The recent changes in French government make-up, as dramatic as they could be, were nevertheless due to a public split about the efficiency of budgetary austerity that one is the promoter. That point was submitted by the daily Le Figaro to some economic researchers and, among them, David Cayla, member of the Groupe de recherches angevin en économie et en management (Granem). Mr. Cayla was questioned by the newspaper about the effects of austerity measures on public deficit. Those measures apparently do not match the Granem researcher's approval.

That one is rather perplexed : "An austerity policy has few consequences on the deficit", thinks the Angevin

researcher who recommends "an economic boost and growth policy" supported by Arnaud Montebourg, the ousted Economy French minister. David Cayla also considers that the decrease of inflation is favourable to those who lend money instead of those who borrow money. Mr Cayla ads, in order to illustrate the uselessness of austerity that "the freeze of wages in civil service has no effect on economy".

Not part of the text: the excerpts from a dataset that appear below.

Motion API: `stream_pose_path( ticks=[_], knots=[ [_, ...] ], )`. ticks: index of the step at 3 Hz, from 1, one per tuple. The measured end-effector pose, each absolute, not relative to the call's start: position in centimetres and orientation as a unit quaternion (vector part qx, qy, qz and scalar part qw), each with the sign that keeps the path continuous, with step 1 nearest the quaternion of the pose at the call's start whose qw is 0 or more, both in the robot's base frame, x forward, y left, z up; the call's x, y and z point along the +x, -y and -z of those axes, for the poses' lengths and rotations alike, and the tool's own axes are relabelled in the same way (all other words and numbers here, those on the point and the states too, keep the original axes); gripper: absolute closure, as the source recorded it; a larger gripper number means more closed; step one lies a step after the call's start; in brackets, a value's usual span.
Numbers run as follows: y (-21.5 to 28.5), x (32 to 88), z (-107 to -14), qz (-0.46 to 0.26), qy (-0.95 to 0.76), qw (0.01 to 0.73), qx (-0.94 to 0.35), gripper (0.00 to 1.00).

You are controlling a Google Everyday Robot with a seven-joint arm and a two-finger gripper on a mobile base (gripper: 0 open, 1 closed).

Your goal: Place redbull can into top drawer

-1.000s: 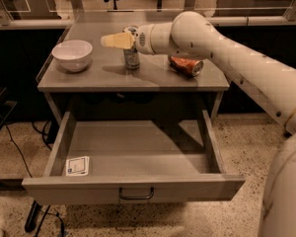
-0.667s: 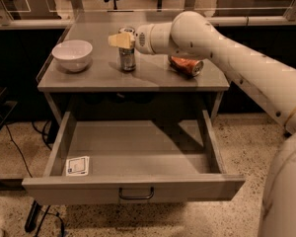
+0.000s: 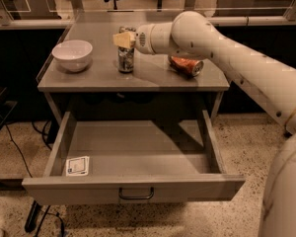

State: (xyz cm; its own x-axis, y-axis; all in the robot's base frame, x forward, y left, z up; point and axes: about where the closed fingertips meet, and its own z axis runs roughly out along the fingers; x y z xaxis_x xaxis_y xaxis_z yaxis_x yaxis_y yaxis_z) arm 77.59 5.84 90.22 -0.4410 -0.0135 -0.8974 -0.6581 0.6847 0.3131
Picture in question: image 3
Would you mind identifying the white horizontal rail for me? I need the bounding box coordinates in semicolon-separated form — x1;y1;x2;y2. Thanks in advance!
0;16;296;30

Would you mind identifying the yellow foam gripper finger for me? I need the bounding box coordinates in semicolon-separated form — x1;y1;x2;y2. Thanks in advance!
113;31;136;48

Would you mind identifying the black floor cable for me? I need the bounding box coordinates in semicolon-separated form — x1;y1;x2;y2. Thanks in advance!
3;121;34;179

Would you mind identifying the grey metal drawer cabinet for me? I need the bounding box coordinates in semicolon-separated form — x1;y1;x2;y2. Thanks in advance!
36;11;232;125

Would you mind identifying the open grey top drawer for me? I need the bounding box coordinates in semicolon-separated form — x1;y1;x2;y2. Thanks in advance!
23;111;245;205

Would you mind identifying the white label sticker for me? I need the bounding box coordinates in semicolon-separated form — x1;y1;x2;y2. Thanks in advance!
65;156;90;177

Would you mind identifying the silver blue redbull can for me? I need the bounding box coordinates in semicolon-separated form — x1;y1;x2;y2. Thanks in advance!
117;26;137;74

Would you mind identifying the crushed orange soda can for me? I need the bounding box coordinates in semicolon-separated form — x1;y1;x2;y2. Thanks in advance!
168;56;203;77

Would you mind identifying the black drawer handle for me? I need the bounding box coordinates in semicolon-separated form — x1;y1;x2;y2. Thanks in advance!
118;188;155;200

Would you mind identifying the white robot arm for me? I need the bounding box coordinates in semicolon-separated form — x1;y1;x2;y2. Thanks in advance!
112;11;296;237

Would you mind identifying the white ceramic bowl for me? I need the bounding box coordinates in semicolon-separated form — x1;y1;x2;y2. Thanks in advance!
51;39;93;72

Regarding the consequences of austerity programme on medium and popular households, Mr Cayla considers that lower social cotisations are "profits" for companies implemented by the government in order to increase investments. But that is not true, points out Mr. Cayla who recommends "an increase of minimal wages for households as a compensation of decrease of social cotisations for companies".

The Granem delegate was one of three researchers Le Figaro consulted over France. Others were one liberal and the other left think-tank. The Granem is a multidisciplinary team in economy, management and sociology. It includes 122 members, teachers, researchers and PhD students coming from Angers university and the National Institute in Horticulture and Landscape.